CAMENA texts republished on Github

Fifty million Neo-Latin words as a CC-BY-SA collection

Posted by Neven Jovanović on September 14, 2016

CAMENA Neo-Latin texts republished on Github

CAMENA (Corpus Automatum Multiplex Electorum Neolatinitatis Auctorum) was a DFG-funded research project carried out at the German Department of Heidelberg University Chair of German Literature (Modern Period), in cooperation with the Information Technology Center and the Library of the University of Mannheim, and led by Prof. Dr. Wilhelm Kühlmann; we have to be particularly thankful to the spiritus movens of Wolfgang Schibel, as well as to Reinhard Gruhl, Emir Zuljevic, Heinz Kredel, and other members of the team.

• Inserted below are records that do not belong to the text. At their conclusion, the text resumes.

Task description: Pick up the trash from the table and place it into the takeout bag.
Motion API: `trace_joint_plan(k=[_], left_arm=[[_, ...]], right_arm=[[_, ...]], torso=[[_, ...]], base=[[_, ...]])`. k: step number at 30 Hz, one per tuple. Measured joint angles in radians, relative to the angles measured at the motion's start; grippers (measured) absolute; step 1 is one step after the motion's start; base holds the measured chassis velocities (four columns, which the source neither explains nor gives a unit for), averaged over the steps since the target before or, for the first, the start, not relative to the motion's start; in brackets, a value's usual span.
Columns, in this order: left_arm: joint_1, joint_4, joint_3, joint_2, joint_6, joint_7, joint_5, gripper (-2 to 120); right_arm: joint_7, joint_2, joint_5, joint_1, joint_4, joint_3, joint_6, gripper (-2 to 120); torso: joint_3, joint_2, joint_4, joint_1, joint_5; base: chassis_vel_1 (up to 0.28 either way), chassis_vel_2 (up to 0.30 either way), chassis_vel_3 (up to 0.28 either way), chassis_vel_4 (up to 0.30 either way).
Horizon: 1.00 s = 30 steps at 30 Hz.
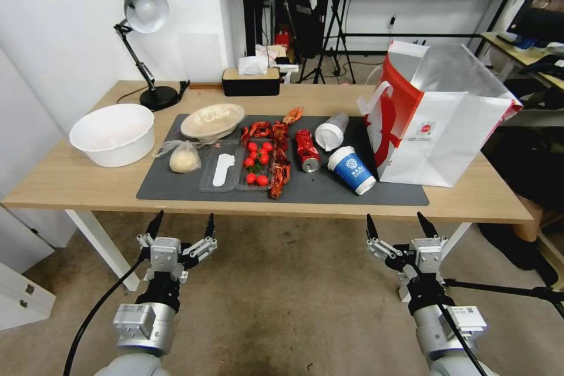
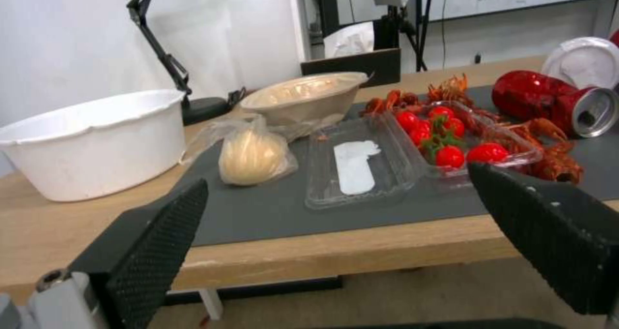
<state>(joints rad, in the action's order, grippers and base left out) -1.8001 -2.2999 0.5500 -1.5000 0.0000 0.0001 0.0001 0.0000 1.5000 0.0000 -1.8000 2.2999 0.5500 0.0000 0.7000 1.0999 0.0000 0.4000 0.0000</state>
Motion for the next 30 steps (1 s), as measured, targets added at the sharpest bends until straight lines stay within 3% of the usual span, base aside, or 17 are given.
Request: trace_joint_plan(k=[18,24,27,30], left_arm=[[0.004,-0.002,0.004,-0.001,0.013,0.002,-0.003,100],[0.041,-0.027,0.041,-0.021,0.131,0.027,-0.038,100],[0.044,-0.029,0.042,-0.021,0.133,0.028,-0.040,100],[0.079,-0.055,0.083,-0.040,0.251,0.055,-0.074,100]], right_arm=[[0.000,0.000,0.001,0.001,0.000,0.000,-0.001,100],[0.020,-0.027,0.067,0.045,0.012,0.011,-0.090,100],[0.022,-0.030,0.071,0.057,0.013,0.011,-0.093,100],[0.050,-0.072,0.172,0.122,0.023,0.026,-0.208,100]], torso=[[0.000,0.000,0.0000,0.000,-0.0001],[0.000,0.000,0.0001,0.000,0.0000],[0.000,0.000,0.0000,0.000,0.0003],[0.000,0.000,0.0001,0.000,0.0000]], base=[[0.000,0.000,0.000,0.000],[0.000,0.000,0.000,0.000],[0.000,0.000,0.000,0.000],[0.000,0.000,0.000,0.000]])
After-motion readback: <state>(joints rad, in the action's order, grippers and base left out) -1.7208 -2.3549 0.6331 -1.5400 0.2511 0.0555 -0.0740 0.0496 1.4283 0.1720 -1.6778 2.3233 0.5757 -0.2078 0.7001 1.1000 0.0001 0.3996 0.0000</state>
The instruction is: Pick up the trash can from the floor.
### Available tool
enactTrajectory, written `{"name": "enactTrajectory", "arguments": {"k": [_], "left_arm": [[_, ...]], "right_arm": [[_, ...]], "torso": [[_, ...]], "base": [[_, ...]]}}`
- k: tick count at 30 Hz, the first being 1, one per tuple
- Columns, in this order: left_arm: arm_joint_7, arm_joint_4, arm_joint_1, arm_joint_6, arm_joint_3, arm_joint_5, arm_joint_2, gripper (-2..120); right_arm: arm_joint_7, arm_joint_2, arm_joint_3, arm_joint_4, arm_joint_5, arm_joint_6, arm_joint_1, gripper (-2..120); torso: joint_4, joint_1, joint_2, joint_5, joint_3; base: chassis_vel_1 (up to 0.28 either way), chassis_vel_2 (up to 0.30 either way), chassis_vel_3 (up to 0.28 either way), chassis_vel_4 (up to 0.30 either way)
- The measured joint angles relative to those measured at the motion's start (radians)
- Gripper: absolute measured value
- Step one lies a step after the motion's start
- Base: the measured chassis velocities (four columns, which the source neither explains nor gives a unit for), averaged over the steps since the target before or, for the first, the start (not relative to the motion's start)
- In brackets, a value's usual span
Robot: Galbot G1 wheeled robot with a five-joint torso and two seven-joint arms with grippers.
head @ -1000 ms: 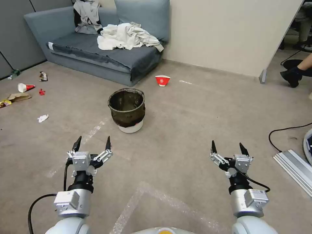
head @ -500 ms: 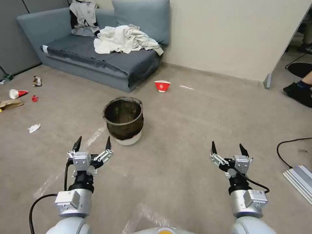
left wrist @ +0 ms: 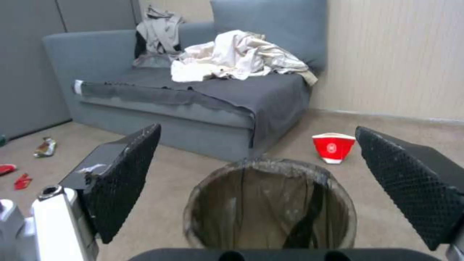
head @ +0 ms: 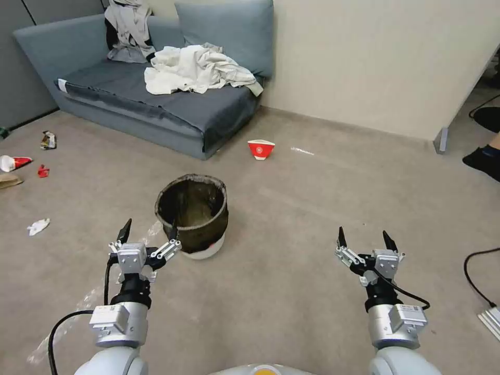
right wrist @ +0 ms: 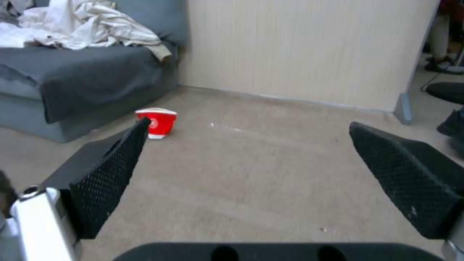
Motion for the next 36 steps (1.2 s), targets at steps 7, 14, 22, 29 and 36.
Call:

The project was active from 1999 to 2013; in my opinion, it was one of the most important Neo-Latin digital initiatives.

Since the machine-readable texts of CAMENA were made available under the Creative Commons Attribution / Share Alike license, I am republishing the XML files of all the CAMENA collections as a Github repository, to enable further digital experiments with CAMENA Neo-Latin material.

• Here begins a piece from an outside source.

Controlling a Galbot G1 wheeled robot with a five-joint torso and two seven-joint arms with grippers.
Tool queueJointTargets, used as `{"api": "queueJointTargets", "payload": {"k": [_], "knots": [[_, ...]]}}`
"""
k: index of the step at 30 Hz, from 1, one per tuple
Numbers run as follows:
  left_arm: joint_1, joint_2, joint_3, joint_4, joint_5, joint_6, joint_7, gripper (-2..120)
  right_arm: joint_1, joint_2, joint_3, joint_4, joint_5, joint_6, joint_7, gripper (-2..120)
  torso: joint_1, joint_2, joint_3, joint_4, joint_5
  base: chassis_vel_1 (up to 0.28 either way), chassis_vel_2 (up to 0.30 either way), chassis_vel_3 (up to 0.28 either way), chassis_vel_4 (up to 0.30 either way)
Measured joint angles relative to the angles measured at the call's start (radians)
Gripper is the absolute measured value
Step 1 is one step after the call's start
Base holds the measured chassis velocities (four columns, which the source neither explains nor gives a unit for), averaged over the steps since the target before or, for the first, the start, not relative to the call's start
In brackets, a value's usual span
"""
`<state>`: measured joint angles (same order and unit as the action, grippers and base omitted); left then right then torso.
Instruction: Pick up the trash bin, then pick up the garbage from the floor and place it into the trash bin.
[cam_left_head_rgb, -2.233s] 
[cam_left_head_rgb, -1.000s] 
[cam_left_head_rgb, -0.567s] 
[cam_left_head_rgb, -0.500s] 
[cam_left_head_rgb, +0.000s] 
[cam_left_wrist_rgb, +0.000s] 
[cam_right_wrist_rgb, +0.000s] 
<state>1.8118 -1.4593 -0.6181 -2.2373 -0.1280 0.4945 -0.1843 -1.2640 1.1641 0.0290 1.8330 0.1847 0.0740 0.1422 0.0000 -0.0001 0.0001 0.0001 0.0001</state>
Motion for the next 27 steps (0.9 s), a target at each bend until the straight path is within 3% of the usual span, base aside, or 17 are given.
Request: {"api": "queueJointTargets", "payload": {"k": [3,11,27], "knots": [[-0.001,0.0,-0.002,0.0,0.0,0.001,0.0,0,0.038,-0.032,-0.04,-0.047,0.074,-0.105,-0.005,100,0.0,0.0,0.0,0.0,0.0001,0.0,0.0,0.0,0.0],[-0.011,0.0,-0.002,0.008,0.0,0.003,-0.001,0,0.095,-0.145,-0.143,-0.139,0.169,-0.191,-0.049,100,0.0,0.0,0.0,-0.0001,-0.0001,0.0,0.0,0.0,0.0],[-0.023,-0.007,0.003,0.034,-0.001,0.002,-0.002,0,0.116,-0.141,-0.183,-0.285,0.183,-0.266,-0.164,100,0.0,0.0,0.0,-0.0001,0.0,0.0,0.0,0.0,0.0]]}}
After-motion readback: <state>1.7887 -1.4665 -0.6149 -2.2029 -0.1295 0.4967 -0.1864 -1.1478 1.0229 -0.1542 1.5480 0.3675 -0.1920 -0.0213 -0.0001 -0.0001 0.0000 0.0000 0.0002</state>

The repository is on Github; we welcome all corrections and improvements, and suggest that you propose them as issues or as pull requests from your fork.

Should the repository grow, in any direction? (New texts? Additional encoding and annotations?) I would be more than happy to discuss this as well!

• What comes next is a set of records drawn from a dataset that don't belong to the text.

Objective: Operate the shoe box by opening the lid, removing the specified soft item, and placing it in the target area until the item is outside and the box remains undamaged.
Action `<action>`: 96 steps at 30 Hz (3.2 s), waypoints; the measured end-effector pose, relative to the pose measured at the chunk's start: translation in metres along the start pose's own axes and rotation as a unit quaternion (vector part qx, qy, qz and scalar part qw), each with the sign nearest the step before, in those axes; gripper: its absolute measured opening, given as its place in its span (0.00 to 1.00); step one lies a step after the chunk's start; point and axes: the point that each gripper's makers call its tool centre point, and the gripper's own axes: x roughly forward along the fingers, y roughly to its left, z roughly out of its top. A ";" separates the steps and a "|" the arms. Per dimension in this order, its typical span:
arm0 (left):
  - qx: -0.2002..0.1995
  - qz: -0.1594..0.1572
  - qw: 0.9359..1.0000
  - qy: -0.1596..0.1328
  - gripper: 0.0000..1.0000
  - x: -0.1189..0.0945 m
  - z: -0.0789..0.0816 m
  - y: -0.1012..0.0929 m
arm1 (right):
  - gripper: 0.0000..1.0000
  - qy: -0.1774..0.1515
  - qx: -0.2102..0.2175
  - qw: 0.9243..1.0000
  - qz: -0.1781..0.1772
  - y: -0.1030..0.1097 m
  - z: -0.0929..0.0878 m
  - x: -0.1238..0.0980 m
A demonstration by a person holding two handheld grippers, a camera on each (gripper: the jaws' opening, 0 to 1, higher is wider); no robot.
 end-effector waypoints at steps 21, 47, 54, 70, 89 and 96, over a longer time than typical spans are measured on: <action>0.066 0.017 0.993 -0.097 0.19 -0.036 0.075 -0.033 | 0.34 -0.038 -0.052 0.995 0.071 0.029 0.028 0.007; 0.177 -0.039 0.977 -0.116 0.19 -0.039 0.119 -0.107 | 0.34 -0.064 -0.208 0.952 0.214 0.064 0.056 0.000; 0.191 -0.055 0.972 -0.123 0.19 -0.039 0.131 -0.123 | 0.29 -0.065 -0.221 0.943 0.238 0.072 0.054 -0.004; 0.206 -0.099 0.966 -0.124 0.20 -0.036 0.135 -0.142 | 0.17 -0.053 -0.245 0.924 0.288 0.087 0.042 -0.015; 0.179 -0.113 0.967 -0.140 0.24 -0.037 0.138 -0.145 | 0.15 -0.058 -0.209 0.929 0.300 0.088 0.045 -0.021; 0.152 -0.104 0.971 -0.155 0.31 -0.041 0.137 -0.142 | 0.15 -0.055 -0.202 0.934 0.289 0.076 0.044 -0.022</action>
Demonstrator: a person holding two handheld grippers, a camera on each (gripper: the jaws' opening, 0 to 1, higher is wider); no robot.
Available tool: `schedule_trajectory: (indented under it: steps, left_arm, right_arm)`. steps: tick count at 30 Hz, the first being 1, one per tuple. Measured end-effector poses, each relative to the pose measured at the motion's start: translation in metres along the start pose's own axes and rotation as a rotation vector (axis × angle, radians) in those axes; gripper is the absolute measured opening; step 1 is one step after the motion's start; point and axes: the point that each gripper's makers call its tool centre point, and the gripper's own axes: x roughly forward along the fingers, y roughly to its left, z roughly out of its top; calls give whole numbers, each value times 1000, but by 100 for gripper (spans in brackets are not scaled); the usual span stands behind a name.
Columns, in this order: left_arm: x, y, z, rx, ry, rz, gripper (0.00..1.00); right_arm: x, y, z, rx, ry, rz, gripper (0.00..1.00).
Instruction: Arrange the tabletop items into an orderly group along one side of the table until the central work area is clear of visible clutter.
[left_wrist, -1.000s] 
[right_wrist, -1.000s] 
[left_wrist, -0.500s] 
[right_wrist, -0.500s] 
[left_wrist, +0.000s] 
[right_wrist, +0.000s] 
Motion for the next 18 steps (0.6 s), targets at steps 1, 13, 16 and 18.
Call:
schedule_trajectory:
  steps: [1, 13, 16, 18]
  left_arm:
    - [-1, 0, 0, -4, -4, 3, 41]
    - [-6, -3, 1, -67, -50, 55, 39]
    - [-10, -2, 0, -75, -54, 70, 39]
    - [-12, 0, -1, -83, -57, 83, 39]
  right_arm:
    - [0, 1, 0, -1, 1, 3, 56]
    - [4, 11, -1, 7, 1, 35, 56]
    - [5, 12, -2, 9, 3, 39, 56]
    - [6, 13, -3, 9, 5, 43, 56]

The CAMENA Github repository contains 949 XML files in its POEMATA section, 382 files in the HISTORICA & POLITICA, 296 files in the THESAURUS ERUDITIONIS, and 124 files in CERA, with the total of 1751 files. These files contain 50,458,045 words (tokens) below the text element.

Sincere gratitude goes to people involved in CAMENA for all their efforts, and for making this possible. Sumus nani gigantum humeris insidentes.